Anaerobic … plyometrics … heart-rate zones … HIIT. Whether you’re a fitness junkie or an exercise newbie, it’s important to keep up with fitness terms – not only to look savvy at the gym but to have options for getting fit.
This isn’t as difficult as it might sound because two experts in the exercise field clarify the specialized terminology.
Rebekah Tennis, an independent personal trainer at St. John Health Club in Tulsa and owner of Rebekah Tennis Fitness, says you’ve probably heard of the adjective aerobic – even if the last fitness class you took was Jazzercise in the 1990s – but anaerobic might be an unfamiliar term. Simply put, aerobic means with oxygen, and anaerobic means without oxygen.
“Any type of exercise that one does that increases their heart rate is going to increase their oxygen intake. That is an aerobic workout,” says Tennis, who offers running, walking briskly and bicycling as exercises that increase heart rate and burn fat. “[Anaerobic exercise] means that your body is working so hard at the state where … it’s shutting down your fat-burning process. You are now in this anaerobic state.”
People should train in the anaerobic state to gain endurance and become more fit, not to burn fat, she says. A great example of this is heavy weight training.
“[The anaerobic state] trains your heart to become stronger [and] your muscles to respond quicker,” Tennis says. “It’s the whole cardiovascular system.”
With any cardiovascular workout, heart-rate zones are important to understand.
“When heart-rate zone training is used correctly, you will know the exact [heart-rate] range to be in in order to achieve your desired weight loss, fat loss or peak performance results,” says Roderick Benman, a master trainer at A Plus Fitness in Oklahoma City
Some of these levels should be determined by a professional, but Benman says a basic equation for determining the maximum recommended heart rate is 220 minus your age. Then you choose the zone you’d like to work out in by multiplying with a percentage, typically between 55 and 85. Different zones produce different results.

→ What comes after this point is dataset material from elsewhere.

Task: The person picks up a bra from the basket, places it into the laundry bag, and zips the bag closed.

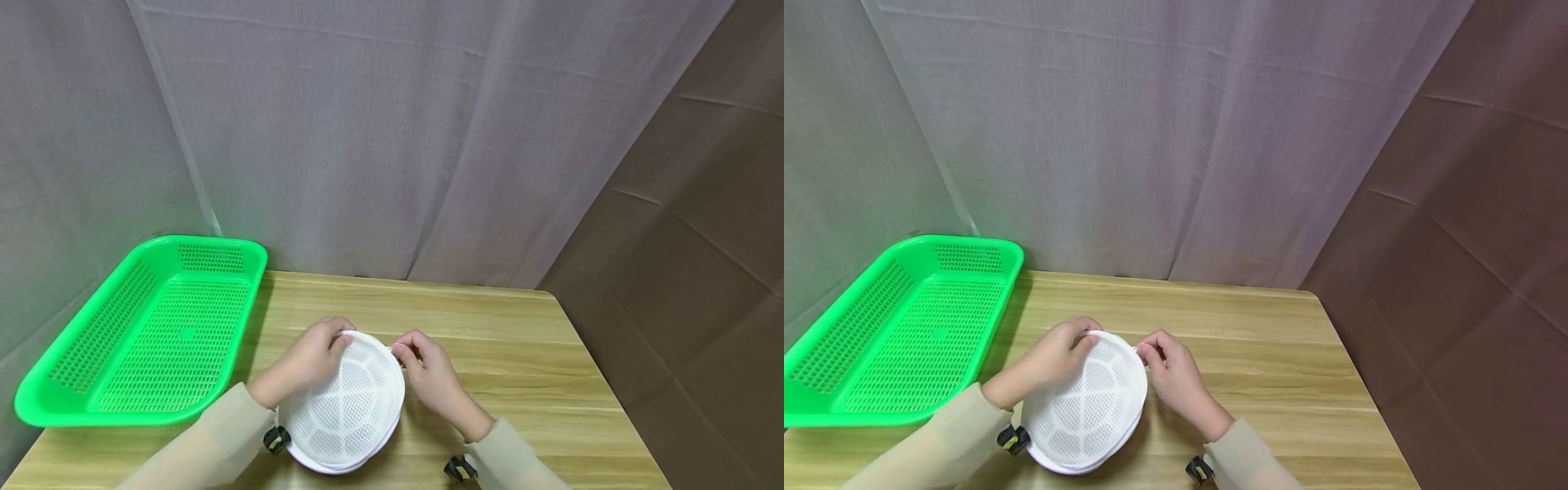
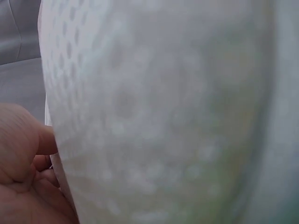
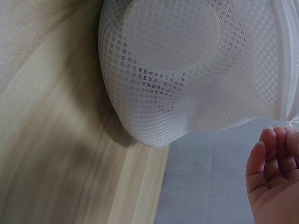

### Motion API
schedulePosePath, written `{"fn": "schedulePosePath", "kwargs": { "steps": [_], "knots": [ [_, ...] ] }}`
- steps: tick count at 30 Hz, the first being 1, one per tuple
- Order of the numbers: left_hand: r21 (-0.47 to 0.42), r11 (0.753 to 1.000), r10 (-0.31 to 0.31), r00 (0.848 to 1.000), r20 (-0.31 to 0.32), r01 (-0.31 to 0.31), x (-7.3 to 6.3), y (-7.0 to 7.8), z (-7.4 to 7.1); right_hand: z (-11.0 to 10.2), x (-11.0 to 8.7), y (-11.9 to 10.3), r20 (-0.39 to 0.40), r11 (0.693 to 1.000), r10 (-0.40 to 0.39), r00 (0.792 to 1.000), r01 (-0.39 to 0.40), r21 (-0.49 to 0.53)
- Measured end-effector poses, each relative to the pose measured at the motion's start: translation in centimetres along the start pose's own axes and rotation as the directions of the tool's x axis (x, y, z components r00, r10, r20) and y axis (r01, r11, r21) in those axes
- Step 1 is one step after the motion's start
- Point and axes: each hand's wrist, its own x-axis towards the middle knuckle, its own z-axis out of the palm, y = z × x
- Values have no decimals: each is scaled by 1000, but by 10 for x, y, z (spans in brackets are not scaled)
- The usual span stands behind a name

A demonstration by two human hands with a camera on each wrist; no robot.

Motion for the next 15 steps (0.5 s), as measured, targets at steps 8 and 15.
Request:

High-intensity interval training (or HIIT) works on similar principles. This workout takes the participant through rapid intervals of peak exercise and rest.
Benman says HIIT is “interval training at its finest [and] can be performed in many ways, not just on the treadmill or track. HIIT can be used when biking, rowing, weight training and other [exercises].”
A bonus term to take your fitness vocabulary to the next level is plyometrics.
“Plyometric [exercise] is known as jump training,” Benman says. “You can use plyometrics with weights and your body weight to increase power, speed and strength.”
Now that you have the terms down, it’s time to hit the gym.